Stuttgart

Leitartikel: Vorrang für das Schülerwohl

Die Schulen stehen vor schwierigen Jahren.

Viele Familien nutzen die Pfingstferien als Pause, bevor in der Schule der Endspurt vor den Sommerferien beginnt. Dann legen sich viele Schüler, Lehrer und Eltern für gute Noten noch einmal besonders ins Zeug. Zunächst aber stehen Durchschnaufen, Entspannen und Spaß haben auf dem Plan. Nach dem, was Kultusministerin Theresa Schopper (Grüne) angekündigt hat, ist es ratsam, die Unterbrechung zum Krafttanken zu nutzen. Denn auch wenn die Pandemie allen am Schulleben Beteiligten bereits besondere Anstrengungen abverlangt hat, ist die nächste Stressphase vorprogrammiert. Leider wird sie länger dauern als die letzte.

Unter den Geflüchteten aus der Ukraine und Krisengebieten in aller Welt, die derzeit nach Deutschland kommen, sind viele Kinder und Jugendliche. Deshalb wächst die Schülerzahl vor allem, aber nicht nur an den Grundschulen im Rekordtempo. Dass diese Dynamik auf den ohnehin grassierenden Lehrkräftemangel und die bekannten Schwächen des Schulsystems bei der Vermittlung von Lese-, Schreib- und Rechenkenntnissen stößt, macht die Situation besonders schwierig.

Eine einfache Lösung, die diese Probleme auf absehbare Zeit beseitigen könnte, gibt es nicht. Erstens gibt es generell zu wenig junge Leute, die in allen Behörden und Unternehmen händeringend als Nachwuchskräfte gesucht werden. Zweitens dauert ein Lehramtsstudium ziemlich lang. Drittens nutzt die Landesregierung zwar diverse Möglichkeiten, um mit dem vorhandenen Personal mehr Unterricht abzudecken.

Aber all die Maßnahmen mit Quer- und Seiteneinsteigern, Assistenten aus einem Freiwilligen Pädagogischen Jahr oder den Pensionären, die zurück an die Schule kommen, können die Personalnot höchstens lindern. Das gilt auch für die Entlastung der Lehrer von fachfremden Aufgaben. Trotzdem sollte das Kultusministerium damit endlich Ernst machen.

Dass die Politik den Lehrermangel durch mangelnde Vorsorge mit verursacht hat, stimmt. Da können sich gleich mehrere Ex-Kultusminister Asche aufs Haupt streuen. Darüber kann man sich wahrlich ärgern, doch der kritische Blick zurück hilft bei der Bewältigung des Schülerandrangs jetzt nicht. Und die vielen Versprechungen, die teils von der Opposition, teils von den Lehrerverbänden als schnelle Entlastung propagiert werden, sind blanker Populismus oder Klientelpolitik. Natürlich würden Lehrkräfte sich freuen über mehr Altersermäßigung, bessere Teilzeitmöglichkeiten oder bessere Bezahlung. Im internationalen Vergleich schneiden Lehrer in Deutschland aber gerade dabei gut ab. Einen nachweislichen Beitrag zu einer besseren Unterrichtsversorgung leisten solche Maßnahmen nicht, zum Teil sind sie sogar kontraproduktiv. Das kann das Land sich jetzt nicht leisten.
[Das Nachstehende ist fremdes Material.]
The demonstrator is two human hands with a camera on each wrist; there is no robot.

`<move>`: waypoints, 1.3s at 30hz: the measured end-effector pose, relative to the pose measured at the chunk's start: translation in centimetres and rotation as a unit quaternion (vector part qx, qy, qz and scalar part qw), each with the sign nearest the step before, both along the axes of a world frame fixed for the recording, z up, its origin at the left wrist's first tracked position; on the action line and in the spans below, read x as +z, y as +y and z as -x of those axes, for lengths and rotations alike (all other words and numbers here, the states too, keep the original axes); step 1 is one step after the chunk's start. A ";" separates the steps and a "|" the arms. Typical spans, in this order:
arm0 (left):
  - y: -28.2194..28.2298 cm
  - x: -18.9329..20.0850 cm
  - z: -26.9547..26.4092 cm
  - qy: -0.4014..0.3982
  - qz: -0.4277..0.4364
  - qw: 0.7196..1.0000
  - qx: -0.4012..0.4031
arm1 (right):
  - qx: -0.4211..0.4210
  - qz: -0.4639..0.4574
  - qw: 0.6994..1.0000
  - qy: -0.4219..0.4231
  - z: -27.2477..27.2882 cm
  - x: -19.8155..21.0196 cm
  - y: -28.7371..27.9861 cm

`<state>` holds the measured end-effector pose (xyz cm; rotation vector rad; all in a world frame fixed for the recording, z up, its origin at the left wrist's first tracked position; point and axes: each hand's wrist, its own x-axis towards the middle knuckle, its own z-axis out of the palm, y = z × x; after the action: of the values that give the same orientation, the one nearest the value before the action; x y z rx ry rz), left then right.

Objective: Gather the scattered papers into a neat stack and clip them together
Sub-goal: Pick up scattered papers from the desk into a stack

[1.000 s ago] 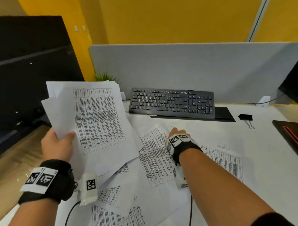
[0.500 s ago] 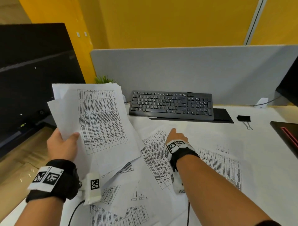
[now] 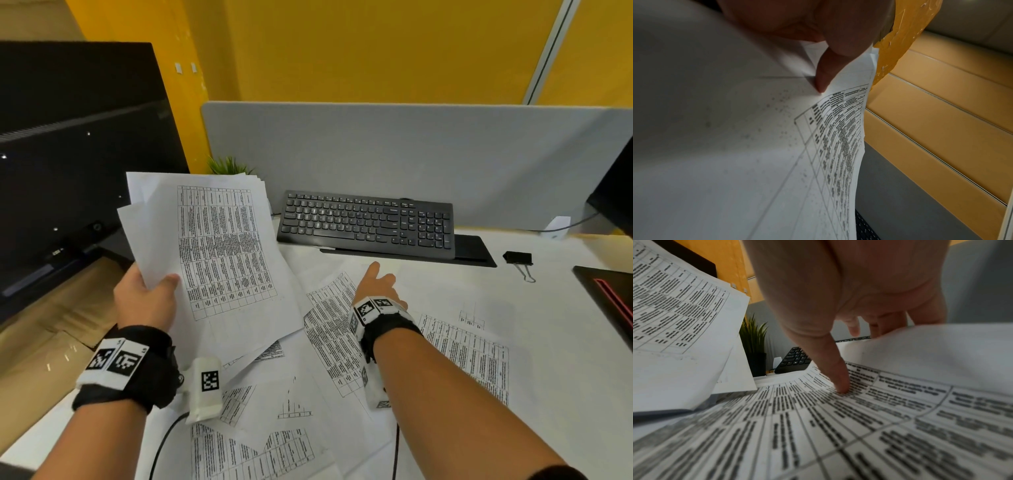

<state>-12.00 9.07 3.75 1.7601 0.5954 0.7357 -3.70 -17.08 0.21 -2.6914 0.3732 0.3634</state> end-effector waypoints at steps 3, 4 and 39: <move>0.1 -0.3 0.0 0.000 0.006 1.000 0.001 | -0.005 -0.003 1.000 -0.001 0.0 -0.2 -0.1; 0.2 -0.4 0.0 -0.001 0.007 1.000 0.002 | -0.006 -0.004 1.000 -0.001 -0.1 -0.3 -0.2; -4.7 0.7 -1.7 -0.008 0.212 0.946 -0.245 | 0.024 -0.478 0.878 -0.014 -5.4 2.5 -2.1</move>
<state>-10.32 4.38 4.46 1.4106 0.2557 0.2484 1.71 -19.20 2.73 -1.7272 0.0669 0.3871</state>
Tatsächlich gehört zu den Notwendigkeiten in dieser angespannten Zeit, Schule radikal vom Schülerwohl her zu denken. Der klassische Interessenausgleich auch zwischen Lehrer-, Eltern- und sonstigen Interessen muss, so berechtigt er ganz generell auch ist, dahinter zurückstehen. Das ist ein Gebot der Solidarität mit den Jüngsten.

Dass die Koalition in der Schulpolitik die Grundschulen und die frühkindliche Bildung in den Mittelpunkt stellen und Ernst machen will mit der Deutsch- und Leseförderung, ist richtig. Das kommt viel zu spät – diese Kritik geht an alle Ex-Kultusminister und Landesregierungen der letzten zwanzig Jahre. Es ist bei hohen Schülerzahlen und Lehrermangel zwar schwer zu stemmen, aber die Richtung stimmt. Ob Grün-Schwarz gute Konzepte für die Aufgabe liefert, wird man aber erst sehen, wenn die bisher vagen Ideen ausbuchstabiert sind.